My solution for the sharing problem is that ebooks are for public domain works only. If I can't share it, I won't spend money on it. Luckily feedbooks.com keeps me plenty busy.

You're even more fortunate to live in a country with reasonable copyright limits. Mark my words; in ten years Canada's largest export is going to be its public domain.


From: Dave Pawson (Sep 28 2010, at 01:52)

Have you considered a PC based reader Tim? I'm sure you carry one with you.

So far, Calibre is my tool of choice, I'm sure there are more.



From: tom watana (Sep 28 2010, at 05:41)


I'm more than a little intrigued. You email with your enemies? You have enemies?? How odd!



From: Chris (Sep 28 2010, at 08:41)

I've been reading e-books for almost two decades! First on an old Pentium 75 PC and the occasional CD full of "classic" books, later on the various readers available on the old palmOS such as eReader and mobi-pocket. As a side note mobi was bought by Amazon and the mobi format is the basis for the Kindle format.

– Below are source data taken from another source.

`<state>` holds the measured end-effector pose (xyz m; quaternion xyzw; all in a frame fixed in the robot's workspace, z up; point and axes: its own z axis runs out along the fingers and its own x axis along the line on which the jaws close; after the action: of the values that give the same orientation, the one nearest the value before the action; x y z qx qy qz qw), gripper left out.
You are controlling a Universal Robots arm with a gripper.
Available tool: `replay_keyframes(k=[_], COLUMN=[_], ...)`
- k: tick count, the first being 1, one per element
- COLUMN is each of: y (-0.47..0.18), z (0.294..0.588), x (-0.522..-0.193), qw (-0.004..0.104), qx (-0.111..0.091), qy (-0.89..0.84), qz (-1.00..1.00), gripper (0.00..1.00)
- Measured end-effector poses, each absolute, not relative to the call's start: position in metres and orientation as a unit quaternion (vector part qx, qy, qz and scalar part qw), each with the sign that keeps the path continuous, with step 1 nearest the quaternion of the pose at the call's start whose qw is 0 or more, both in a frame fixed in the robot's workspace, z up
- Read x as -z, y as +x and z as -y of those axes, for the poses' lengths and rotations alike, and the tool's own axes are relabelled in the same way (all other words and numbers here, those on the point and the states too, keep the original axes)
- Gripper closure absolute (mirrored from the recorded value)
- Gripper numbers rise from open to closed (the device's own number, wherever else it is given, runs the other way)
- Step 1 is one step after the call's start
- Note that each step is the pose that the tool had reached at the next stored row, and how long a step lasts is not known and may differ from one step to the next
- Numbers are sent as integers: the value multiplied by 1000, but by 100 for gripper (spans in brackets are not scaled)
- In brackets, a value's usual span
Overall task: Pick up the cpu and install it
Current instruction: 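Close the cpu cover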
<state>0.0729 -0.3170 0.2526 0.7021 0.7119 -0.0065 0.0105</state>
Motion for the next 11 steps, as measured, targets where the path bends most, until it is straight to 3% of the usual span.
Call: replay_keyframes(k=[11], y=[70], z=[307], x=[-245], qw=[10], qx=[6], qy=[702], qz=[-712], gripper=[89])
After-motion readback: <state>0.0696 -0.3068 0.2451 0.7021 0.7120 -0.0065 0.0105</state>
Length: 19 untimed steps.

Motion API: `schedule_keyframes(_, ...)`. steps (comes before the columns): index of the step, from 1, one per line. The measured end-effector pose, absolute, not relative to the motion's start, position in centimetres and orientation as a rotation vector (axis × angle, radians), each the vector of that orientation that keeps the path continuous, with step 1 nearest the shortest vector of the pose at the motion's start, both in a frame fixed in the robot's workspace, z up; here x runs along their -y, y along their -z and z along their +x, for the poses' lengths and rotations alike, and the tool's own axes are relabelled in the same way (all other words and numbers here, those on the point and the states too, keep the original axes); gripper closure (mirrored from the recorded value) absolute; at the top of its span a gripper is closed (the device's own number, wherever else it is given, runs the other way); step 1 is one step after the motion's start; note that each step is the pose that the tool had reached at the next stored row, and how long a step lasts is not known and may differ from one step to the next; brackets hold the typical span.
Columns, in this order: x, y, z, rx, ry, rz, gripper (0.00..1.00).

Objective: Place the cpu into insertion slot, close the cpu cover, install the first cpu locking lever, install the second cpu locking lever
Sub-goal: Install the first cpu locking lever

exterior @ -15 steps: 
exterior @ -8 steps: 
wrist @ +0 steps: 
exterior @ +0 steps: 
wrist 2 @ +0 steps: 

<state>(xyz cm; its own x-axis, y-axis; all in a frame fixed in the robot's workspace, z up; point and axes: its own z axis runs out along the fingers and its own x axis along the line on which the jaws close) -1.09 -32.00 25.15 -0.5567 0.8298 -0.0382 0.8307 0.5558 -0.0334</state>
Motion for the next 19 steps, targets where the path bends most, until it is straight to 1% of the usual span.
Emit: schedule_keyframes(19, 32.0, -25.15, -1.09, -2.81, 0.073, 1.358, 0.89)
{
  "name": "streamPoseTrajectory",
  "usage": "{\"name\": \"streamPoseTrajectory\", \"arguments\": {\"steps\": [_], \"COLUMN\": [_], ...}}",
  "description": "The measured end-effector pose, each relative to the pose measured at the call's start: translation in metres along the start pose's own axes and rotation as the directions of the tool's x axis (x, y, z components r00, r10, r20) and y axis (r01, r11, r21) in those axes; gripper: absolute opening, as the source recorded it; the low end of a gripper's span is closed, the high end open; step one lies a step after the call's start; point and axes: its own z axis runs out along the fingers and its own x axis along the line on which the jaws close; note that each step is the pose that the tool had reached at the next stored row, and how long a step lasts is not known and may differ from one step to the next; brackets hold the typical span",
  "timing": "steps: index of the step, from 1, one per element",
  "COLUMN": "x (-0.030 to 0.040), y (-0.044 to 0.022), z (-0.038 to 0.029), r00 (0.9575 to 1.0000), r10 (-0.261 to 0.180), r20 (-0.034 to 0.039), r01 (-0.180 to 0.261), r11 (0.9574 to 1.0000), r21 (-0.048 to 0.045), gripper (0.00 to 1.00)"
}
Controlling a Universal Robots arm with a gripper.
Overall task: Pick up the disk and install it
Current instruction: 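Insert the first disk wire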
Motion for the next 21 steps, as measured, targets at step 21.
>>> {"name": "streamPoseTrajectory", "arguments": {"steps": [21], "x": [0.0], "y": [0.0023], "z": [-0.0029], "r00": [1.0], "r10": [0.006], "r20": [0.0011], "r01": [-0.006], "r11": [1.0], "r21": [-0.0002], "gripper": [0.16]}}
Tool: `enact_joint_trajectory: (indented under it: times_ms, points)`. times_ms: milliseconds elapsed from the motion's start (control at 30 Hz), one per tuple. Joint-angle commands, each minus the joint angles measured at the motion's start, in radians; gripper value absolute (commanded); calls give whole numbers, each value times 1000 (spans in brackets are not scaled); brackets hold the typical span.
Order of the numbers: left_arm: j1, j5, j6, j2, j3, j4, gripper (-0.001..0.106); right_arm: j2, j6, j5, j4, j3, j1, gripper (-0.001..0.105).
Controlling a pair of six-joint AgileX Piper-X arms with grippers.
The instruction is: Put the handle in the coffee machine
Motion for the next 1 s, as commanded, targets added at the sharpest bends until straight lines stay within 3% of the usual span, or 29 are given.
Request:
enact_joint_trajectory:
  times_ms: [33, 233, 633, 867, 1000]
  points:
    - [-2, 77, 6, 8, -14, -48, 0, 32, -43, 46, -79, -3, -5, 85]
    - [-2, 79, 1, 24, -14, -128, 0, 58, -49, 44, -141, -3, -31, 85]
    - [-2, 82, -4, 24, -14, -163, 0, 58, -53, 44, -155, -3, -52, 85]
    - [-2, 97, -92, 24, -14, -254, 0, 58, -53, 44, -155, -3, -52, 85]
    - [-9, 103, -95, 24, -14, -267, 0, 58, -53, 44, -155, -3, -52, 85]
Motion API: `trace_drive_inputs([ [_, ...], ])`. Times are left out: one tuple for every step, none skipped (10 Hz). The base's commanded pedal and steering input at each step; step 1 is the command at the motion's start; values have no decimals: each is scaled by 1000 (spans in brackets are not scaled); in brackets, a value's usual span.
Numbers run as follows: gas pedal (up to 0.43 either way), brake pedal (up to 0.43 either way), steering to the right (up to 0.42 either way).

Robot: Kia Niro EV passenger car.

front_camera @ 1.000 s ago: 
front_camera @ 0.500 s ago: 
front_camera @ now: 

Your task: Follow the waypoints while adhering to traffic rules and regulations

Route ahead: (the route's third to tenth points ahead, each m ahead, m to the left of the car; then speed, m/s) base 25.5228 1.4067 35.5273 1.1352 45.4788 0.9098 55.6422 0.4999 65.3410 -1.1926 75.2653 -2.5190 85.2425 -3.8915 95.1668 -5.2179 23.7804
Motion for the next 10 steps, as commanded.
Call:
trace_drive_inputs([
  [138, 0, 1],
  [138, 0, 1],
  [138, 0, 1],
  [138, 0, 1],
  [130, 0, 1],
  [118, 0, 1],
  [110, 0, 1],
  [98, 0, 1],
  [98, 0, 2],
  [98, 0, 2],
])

Almost any non-drm .mobi files for the Kindle (like those created by Instapaper) can be renamed to .prc and read on mobi-pocket on palmOS today.

There are many resources for public domain and creative commons licensed e-books ranging from plain text from project gutenburg (gutenberg.org) to pre-formatted for various readers from manybooks.net.

re: Libraries: Many public libraries offer time limited e-books via overdrive using the Adobe Digital Editions DRM on top of the e-pub format and many e-book readers (except notably the Kindle) can make use of this resource.


From: Hub (Oct 01 2010, at 22:23)

Adobe Digital Editions = DRM. One more time the content industry and the distribution industry has decided to cripple itself with a third-party. When said third-party decide to go out of business (one way or the other) the content will be screwed.

While I personally love using an eBook reader to read electronic documents like books, I really hate the idea to see the book I purchase tied to the good willingness of a software vendor. Worse. being in Canada that mean the content is restricted to whoever they want to authorize to "re-sell". I don't have that problem with dead trees. I can order wherever I want.


From: Blu (Oct 03 2010, at 21:28)

You might try a sci-fi website publisher called "Baen Books" if you happen to read this kind of stuff. Once you've bought their book (very reasonably priced - less than Kindle or Kobo) you can download it as many times as you like to as many devices as you like.

Unfortunately I haven't found anything else quite so generous.


From: Mike (Oct 04 2010, at 03:55)

You don't mean "sharing." You mean financially subsidizing someone else's reading, to the detriment of the author's income.

You can "share" by praising a book and recommending it. Then the sharee can purchase it if he's motivated to do so.

The advantage of this sort of sharing is that the sharee can safely ignore your suggestion and doesn't have to avoid you for fear that you'll ask if he's read the book.